* [What to work on] Below are the entries to work from; restate word for word the portion that opens with the line containing "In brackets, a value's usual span" and closes with the line containing "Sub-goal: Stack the", keeping both.

Source data
⁂
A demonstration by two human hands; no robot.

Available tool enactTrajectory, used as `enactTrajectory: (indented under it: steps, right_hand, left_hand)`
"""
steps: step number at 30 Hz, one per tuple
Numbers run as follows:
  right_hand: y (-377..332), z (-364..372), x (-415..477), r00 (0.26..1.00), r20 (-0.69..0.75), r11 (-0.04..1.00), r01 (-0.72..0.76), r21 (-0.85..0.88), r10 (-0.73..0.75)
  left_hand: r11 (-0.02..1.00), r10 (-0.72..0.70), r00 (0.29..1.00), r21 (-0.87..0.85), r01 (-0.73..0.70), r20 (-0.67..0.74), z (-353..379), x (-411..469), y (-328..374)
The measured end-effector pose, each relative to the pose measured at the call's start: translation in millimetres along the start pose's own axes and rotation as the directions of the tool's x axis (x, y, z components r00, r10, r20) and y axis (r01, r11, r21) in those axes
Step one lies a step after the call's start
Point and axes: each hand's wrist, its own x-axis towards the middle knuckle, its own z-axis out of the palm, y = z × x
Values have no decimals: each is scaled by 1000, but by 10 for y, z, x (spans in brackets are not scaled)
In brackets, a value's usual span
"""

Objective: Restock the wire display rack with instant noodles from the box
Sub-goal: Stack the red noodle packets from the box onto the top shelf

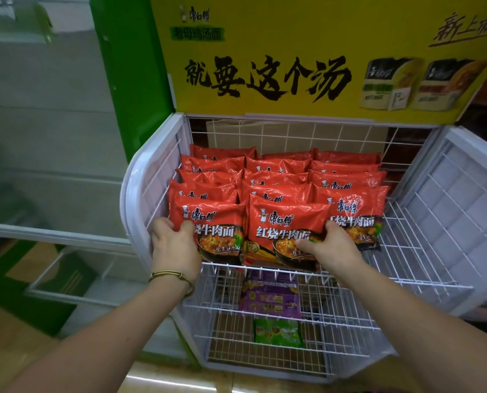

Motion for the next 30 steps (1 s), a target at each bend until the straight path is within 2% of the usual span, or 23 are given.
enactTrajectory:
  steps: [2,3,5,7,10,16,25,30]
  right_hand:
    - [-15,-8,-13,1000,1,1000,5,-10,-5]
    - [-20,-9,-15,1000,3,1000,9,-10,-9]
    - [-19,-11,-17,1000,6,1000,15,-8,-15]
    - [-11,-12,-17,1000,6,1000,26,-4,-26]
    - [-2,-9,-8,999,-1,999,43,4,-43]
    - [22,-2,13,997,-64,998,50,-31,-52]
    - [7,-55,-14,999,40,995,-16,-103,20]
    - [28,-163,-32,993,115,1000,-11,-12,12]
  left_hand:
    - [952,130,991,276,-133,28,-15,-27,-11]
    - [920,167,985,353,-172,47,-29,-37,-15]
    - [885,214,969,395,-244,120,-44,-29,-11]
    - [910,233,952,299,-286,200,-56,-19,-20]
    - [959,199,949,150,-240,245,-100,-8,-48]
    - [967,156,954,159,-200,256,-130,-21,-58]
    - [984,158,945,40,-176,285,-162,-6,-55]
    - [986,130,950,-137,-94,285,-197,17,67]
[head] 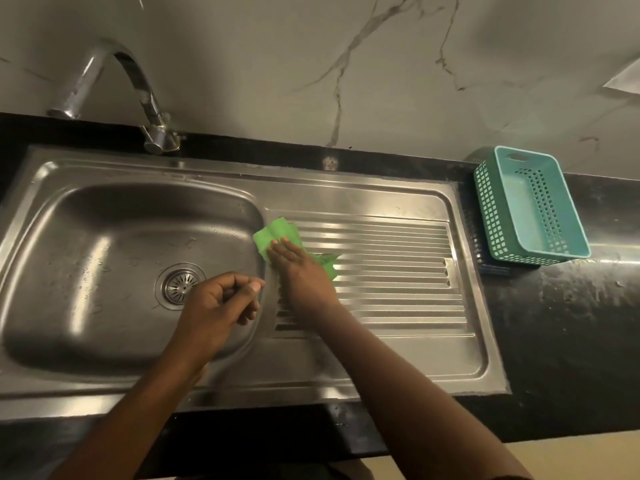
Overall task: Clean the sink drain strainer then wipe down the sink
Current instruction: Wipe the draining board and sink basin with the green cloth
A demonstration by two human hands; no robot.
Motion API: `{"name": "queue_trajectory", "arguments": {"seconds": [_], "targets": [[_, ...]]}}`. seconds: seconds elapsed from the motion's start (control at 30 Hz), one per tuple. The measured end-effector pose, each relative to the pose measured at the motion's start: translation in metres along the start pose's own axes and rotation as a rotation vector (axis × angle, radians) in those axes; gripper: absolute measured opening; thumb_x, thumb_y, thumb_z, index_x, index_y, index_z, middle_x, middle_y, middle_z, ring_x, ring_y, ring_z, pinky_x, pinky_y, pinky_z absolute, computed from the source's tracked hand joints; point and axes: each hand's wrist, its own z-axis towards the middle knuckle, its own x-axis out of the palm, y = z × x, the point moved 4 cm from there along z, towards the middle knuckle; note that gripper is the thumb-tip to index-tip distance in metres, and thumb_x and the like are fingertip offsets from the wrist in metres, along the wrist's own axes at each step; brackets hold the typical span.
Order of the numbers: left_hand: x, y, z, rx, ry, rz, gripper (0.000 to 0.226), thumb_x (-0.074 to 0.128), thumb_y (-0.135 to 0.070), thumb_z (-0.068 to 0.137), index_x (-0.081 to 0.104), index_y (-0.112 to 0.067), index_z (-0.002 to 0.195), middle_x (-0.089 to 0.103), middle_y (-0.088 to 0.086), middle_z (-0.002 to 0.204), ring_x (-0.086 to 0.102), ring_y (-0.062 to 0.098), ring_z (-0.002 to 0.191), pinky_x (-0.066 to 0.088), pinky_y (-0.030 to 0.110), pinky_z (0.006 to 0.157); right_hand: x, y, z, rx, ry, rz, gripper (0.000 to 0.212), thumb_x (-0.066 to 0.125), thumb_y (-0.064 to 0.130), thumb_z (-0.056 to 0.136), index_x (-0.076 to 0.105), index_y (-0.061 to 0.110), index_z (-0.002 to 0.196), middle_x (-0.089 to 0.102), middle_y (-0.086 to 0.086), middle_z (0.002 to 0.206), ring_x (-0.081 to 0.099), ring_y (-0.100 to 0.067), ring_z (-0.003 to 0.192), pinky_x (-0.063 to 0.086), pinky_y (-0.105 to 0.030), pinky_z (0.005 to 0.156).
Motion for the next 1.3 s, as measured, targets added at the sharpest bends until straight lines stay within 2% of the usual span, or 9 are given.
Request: {"name": "queue_trajectory", "arguments": {"seconds": [0.1, 0.27, 0.4, 0.47, 0.53, 0.77, 1.0, 1.1, 1.3], "targets": [[0.004, -0.001, 0.002, -0.009, 0.000, -0.017, 0.016, 0.066, -0.009, 0.100, 0.079, -0.015, 0.094, 0.074, 0.016, 0.080, 0.068, 0.012, 0.065, 0.057, 0.023, 0.062, -0.017, -0.050, -0.012, 0.066, -0.011, -0.056, 0.051, 0.053, 0.007, 0.099, 0.054, 0.014, 0.150, 0.049, -0.005, 0.159, 0.040, -0.021, 0.151, 0.035, -0.039, 0.123], [0.004, 0.010, 0.002, -0.029, 0.014, -0.026, 0.015, 0.068, -0.010, 0.099, 0.081, -0.013, 0.093, 0.075, 0.013, 0.074, 0.068, 0.018, 0.068, 0.057, 0.035, 0.068, -0.073, -0.167, -0.056, 0.520, -0.182, -0.156, 0.044, 0.057, 0.015, 0.101, 0.054, 0.017, 0.145, 0.063, -0.010, 0.144, 0.066, -0.033, 0.124, 0.057, -0.046, 0.097], [-0.006, 0.021, -0.001, -0.024, 0.025, -0.029, 0.018, 0.069, -0.014, 0.099, 0.082, -0.021, 0.089, 0.075, 0.011, 0.074, 0.069, 0.018, 0.067, 0.058, 0.029, 0.064, -0.096, -0.205, -0.065, 0.764, -0.307, -0.174, 0.027, 0.042, 0.015, 0.102, 0.065, 0.012, 0.116, 0.073, -0.020, 0.107, 0.066, -0.034, 0.081, 0.053, -0.038, 0.070], [-0.012, 0.025, -0.002, -0.023, 0.020, -0.036, 0.020, 0.069, -0.015, 0.099, 0.082, -0.025, 0.089, 0.075, 0.011, 0.074, 0.069, 0.017, 0.067, 0.058, 0.029, 0.064, -0.086, -0.194, -0.050, 0.853, -0.354, -0.117, 0.028, 0.039, 0.011, 0.104, 0.064, 0.006, 0.117, 0.071, -0.021, 0.111, 0.067, -0.034, 0.088, 0.054, -0.040, 0.075], [-0.018, 0.026, -0.003, -0.023, 0.018, -0.034, 0.018, 0.069, -0.017, 0.099, 0.081, -0.025, 0.088, 0.074, 0.012, 0.073, 0.068, 0.018, 0.066, 0.058, 0.031, 0.065, -0.070, -0.165, -0.030, 0.819, -0.357, -0.060, 0.031, 0.044, 0.008, 0.104, 0.060, 0.003, 0.129, 0.065, -0.020, 0.128, 0.065, -0.034, 0.113, 0.054, -0.045, 0.096], [-0.038, 0.026, -0.005, -0.038, -0.027, -0.064, 0.023, 0.067, -0.007, 0.099, 0.082, -0.019, 0.089, 0.073, 0.011, 0.070, 0.066, 0.017, 0.064, 0.055, 0.032, 0.063, -0.008, -0.046, 0.047, 0.495, -0.174, -0.064, 0.052, 0.042, 0.000, 0.101, 0.046, 0.003, 0.153, 0.039, -0.013, 0.164, 0.029, -0.028, 0.156, 0.024, -0.039, 0.127], [-0.042, 0.021, -0.003, -0.026, -0.014, -0.033, 0.017, 0.065, -0.005, 0.100, 0.080, -0.012, 0.094, 0.073, 0.011, 0.071, 0.067, 0.016, 0.064, 0.056, 0.029, 0.062, 0.014, 0.015, 0.060, 0.144, -0.029, -0.089, 0.055, 0.043, 0.000, 0.101, 0.045, 0.009, 0.156, 0.041, -0.009, 0.164, 0.028, -0.026, 0.157, 0.025, -0.037, 0.127], [-0.042, 0.018, -0.002, -0.004, -0.004, -0.024, 0.018, 0.065, -0.006, 0.100, 0.080, -0.014, 0.095, 0.074, 0.013, 0.075, 0.068, 0.014, 0.065, 0.057, 0.025, 0.061, 0.007, -0.005, 0.044, 0.067, 0.018, -0.103, 0.060, 0.053, 0.000, 0.094, 0.049, 0.012, 0.153, 0.045, -0.007, 0.161, 0.038, -0.024, 0.153, 0.036, -0.038, 0.122], [-0.053, 0.018, -0.011, 0.003, -0.031, -0.056, 0.015, 0.066, -0.005, 0.100, 0.080, -0.010, 0.095, 0.073, 0.014, 0.073, 0.066, 0.018, 0.065, 0.056, 0.032, 0.063, -0.040, -0.104, -0.023, 0.417, -0.190, -0.157, 0.039, 0.053, 0.025, 0.102, 0.058, 0.026, 0.141, 0.062, -0.006, 0.146, 0.068, -0.033, 0.120, 0.056, -0.041, 0.090]]}}
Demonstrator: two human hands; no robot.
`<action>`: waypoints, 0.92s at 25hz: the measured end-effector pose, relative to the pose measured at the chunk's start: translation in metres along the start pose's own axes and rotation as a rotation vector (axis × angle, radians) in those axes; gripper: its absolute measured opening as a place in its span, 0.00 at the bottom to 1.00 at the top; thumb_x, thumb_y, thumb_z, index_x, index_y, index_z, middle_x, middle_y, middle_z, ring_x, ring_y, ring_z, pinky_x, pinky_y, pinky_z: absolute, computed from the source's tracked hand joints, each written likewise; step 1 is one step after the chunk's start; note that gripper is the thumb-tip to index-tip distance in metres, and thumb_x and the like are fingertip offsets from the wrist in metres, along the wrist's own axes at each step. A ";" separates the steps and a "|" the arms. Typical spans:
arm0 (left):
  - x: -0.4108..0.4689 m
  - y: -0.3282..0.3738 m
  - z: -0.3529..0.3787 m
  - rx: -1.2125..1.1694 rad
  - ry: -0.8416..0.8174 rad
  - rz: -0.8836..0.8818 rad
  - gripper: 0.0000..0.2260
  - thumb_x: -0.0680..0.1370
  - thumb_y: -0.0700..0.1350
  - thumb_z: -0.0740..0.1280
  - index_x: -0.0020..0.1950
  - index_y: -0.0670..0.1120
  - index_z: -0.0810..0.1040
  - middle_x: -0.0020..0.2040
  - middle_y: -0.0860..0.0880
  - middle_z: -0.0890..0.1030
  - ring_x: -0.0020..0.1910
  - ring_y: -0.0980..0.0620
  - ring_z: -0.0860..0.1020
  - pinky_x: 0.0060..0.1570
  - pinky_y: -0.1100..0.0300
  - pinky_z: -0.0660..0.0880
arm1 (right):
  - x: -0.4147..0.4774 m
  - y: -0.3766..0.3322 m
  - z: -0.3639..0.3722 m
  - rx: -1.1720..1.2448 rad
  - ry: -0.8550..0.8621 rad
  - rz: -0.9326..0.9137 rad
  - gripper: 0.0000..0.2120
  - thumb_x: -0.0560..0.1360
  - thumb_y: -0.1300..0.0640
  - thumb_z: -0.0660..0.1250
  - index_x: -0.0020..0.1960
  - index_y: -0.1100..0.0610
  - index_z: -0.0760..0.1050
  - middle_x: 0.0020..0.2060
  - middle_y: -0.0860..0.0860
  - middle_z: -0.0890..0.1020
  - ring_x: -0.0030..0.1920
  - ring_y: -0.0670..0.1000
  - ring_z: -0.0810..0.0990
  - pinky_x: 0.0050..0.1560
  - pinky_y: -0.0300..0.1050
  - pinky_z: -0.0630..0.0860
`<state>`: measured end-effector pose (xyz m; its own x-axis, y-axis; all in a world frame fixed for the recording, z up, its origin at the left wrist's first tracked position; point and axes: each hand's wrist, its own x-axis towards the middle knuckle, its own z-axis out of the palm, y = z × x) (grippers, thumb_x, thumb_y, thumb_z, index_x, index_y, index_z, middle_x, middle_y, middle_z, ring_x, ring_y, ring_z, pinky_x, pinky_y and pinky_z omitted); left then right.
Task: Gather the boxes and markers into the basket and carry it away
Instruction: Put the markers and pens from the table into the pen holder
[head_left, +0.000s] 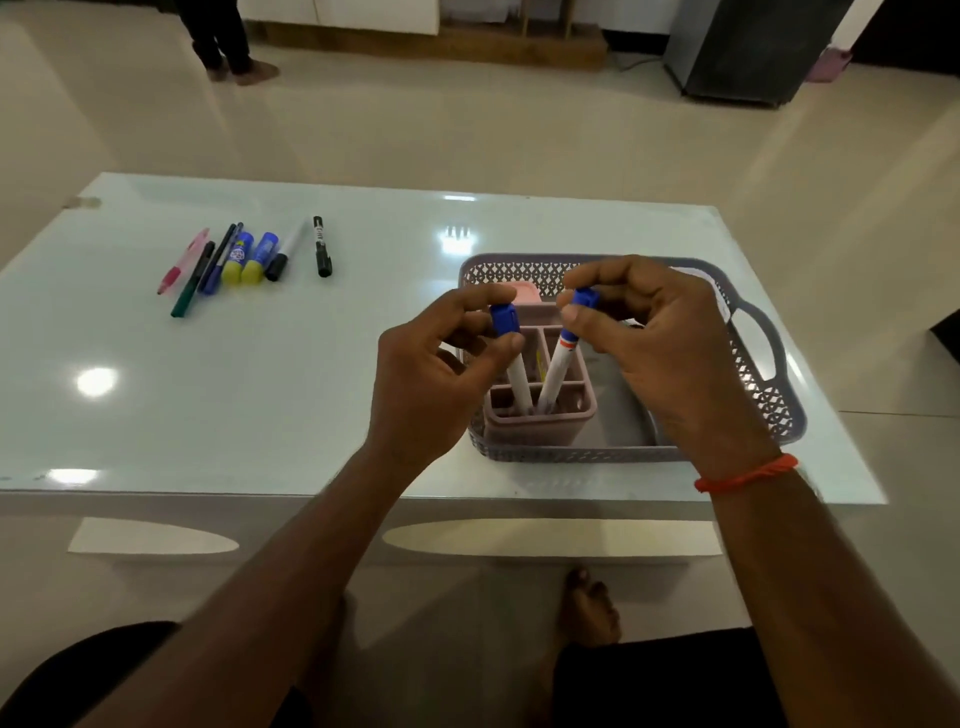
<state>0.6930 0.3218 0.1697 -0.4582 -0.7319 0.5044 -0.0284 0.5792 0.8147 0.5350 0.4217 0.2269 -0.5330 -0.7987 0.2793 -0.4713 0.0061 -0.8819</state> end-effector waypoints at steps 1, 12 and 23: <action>-0.002 -0.002 0.005 0.009 -0.021 -0.010 0.17 0.75 0.44 0.74 0.63 0.47 0.79 0.47 0.56 0.83 0.41 0.60 0.81 0.41 0.72 0.77 | 0.000 0.002 -0.003 -0.052 -0.039 0.003 0.11 0.72 0.61 0.74 0.54 0.54 0.80 0.48 0.50 0.85 0.48 0.46 0.84 0.49 0.39 0.81; -0.006 -0.003 0.038 0.201 -0.176 0.031 0.22 0.73 0.46 0.77 0.65 0.49 0.77 0.52 0.49 0.84 0.39 0.58 0.80 0.46 0.56 0.83 | 0.004 0.028 -0.025 -0.557 -0.378 0.057 0.23 0.69 0.56 0.77 0.62 0.47 0.76 0.54 0.51 0.82 0.49 0.46 0.79 0.52 0.40 0.77; 0.021 -0.002 -0.017 0.133 -0.149 0.007 0.23 0.76 0.58 0.69 0.67 0.48 0.70 0.55 0.54 0.78 0.49 0.60 0.78 0.43 0.70 0.74 | 0.007 -0.038 0.018 -0.474 -0.024 -0.475 0.19 0.73 0.49 0.72 0.61 0.56 0.78 0.56 0.52 0.83 0.57 0.49 0.78 0.60 0.45 0.73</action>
<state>0.6983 0.2991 0.1830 -0.5850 -0.6724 0.4536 -0.1374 0.6333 0.7616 0.5615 0.4046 0.2557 -0.1782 -0.7933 0.5822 -0.9114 -0.0900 -0.4016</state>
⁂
* [Answer section]
In brackets, a value's usual span
"""

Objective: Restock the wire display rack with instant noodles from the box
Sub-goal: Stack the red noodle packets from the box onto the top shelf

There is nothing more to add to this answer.